→ **Task to complete**: All lines from the one that mentions "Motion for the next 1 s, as" through the last of the entries below must be copied exactly, with both ends kept.
※ ※ ※
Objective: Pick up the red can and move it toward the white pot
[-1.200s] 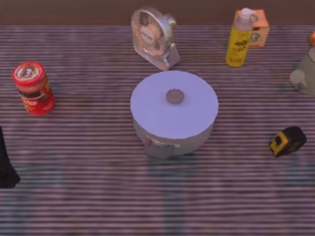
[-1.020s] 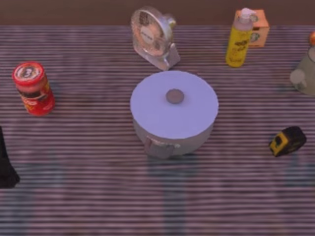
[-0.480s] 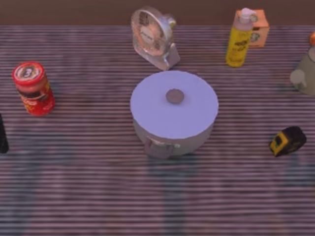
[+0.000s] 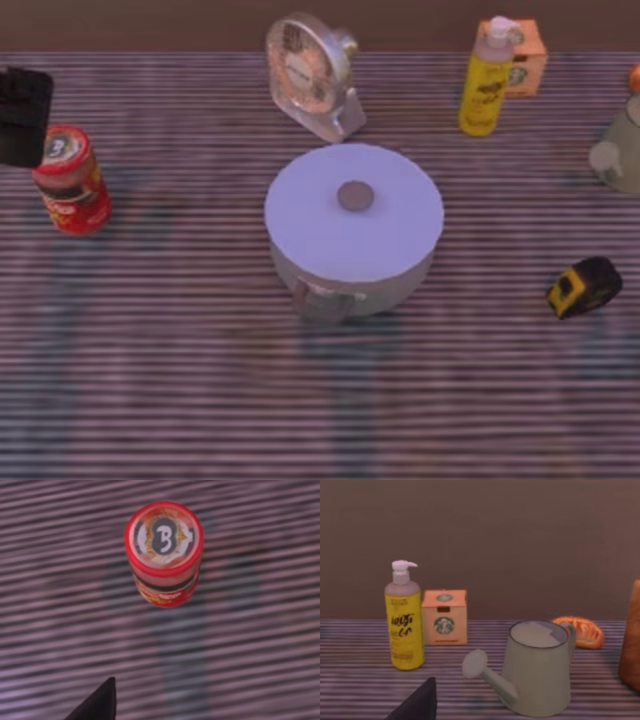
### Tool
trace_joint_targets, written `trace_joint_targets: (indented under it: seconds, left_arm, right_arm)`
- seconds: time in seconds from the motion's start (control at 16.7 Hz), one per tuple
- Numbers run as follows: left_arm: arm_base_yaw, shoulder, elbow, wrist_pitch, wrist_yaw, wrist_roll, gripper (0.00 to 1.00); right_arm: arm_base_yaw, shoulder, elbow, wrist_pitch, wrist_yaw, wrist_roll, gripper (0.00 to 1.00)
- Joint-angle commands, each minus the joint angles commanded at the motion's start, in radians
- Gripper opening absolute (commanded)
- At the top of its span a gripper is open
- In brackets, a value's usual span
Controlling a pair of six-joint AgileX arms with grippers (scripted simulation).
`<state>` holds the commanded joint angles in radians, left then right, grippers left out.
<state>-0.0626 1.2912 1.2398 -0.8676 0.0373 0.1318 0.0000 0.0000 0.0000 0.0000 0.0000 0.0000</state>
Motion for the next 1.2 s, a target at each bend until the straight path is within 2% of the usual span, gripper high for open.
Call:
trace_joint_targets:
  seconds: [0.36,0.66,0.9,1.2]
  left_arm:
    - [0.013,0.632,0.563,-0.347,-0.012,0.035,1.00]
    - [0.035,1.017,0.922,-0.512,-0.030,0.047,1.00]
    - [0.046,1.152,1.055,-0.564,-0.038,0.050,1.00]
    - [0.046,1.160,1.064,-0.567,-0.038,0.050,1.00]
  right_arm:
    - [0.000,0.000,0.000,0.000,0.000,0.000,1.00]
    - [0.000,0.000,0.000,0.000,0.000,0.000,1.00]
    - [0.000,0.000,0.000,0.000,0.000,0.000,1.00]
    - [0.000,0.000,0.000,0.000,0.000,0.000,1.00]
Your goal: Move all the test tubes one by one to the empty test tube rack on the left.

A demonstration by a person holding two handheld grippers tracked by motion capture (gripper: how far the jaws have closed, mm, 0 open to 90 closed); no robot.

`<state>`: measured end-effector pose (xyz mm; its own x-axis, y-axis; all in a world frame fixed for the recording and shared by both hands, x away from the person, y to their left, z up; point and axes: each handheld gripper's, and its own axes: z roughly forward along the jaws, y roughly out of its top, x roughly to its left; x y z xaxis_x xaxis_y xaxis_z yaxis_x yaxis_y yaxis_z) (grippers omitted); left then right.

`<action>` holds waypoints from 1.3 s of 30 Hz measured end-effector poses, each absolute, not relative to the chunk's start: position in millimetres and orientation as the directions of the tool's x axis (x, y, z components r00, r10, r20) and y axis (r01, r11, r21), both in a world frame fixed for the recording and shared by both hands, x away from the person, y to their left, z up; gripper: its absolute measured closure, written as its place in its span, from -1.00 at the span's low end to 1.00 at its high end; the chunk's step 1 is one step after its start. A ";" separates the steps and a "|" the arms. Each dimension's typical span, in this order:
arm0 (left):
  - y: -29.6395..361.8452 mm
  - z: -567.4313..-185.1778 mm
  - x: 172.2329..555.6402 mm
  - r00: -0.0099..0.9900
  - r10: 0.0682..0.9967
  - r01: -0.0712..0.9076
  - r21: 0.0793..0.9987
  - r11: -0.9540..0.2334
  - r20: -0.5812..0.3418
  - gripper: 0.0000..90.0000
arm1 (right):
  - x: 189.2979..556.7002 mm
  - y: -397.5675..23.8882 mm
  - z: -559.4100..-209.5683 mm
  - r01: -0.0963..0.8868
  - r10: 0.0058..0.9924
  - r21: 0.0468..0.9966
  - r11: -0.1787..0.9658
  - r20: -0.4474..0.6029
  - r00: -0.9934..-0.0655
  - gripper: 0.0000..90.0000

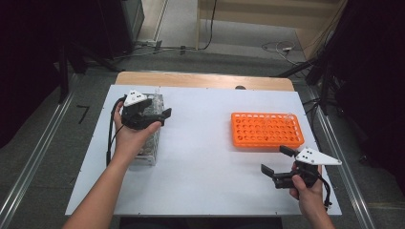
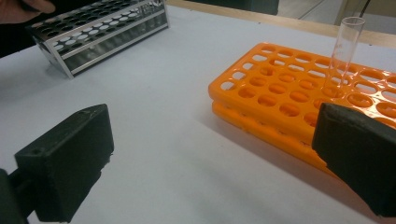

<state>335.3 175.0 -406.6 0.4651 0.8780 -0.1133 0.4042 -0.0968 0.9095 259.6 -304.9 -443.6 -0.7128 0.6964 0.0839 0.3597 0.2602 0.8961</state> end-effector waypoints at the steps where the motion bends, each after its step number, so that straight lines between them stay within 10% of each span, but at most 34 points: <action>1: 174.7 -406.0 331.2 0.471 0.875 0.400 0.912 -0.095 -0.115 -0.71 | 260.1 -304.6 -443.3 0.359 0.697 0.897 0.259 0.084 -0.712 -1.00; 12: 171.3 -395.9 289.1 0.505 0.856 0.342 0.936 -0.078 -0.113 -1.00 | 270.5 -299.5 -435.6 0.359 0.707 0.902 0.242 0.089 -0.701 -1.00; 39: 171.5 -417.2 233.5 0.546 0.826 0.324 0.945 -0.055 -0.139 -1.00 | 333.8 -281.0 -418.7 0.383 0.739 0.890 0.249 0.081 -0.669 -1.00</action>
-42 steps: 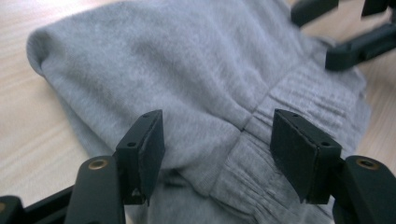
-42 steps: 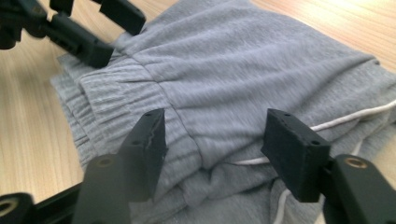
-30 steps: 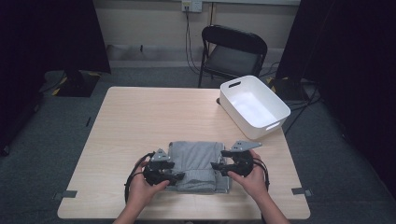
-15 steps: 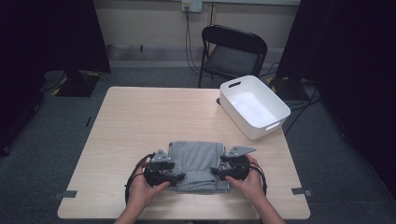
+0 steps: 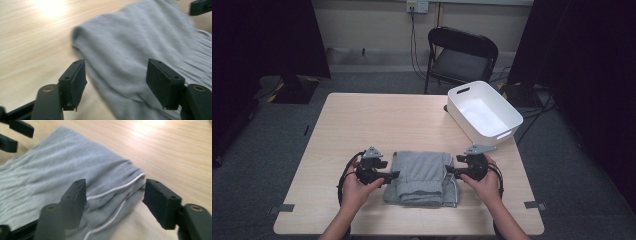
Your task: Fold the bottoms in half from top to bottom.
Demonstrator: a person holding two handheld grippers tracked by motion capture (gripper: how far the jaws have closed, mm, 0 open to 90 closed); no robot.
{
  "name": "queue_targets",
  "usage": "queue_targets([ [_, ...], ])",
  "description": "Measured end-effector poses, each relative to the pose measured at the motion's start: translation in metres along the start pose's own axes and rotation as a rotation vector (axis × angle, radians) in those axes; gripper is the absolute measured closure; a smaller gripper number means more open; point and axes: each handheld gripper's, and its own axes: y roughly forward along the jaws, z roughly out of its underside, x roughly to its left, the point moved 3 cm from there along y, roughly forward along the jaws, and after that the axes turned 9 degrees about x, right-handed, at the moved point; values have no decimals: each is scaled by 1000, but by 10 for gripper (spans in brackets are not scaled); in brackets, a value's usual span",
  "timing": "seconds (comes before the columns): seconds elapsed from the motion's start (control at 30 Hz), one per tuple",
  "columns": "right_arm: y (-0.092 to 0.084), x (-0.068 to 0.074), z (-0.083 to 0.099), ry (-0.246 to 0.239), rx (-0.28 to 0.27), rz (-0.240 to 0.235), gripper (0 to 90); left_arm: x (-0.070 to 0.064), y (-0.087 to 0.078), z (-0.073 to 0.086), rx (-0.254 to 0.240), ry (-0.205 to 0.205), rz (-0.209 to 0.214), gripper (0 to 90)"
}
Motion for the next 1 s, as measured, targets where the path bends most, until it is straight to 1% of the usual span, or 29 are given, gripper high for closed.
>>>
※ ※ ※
→ **Output of the task**:
Motion for the next 1 s, as measured, targets where the path bends most, until it is straight to 1% of the usual span, or 29 are given, gripper high for closed.
>>>

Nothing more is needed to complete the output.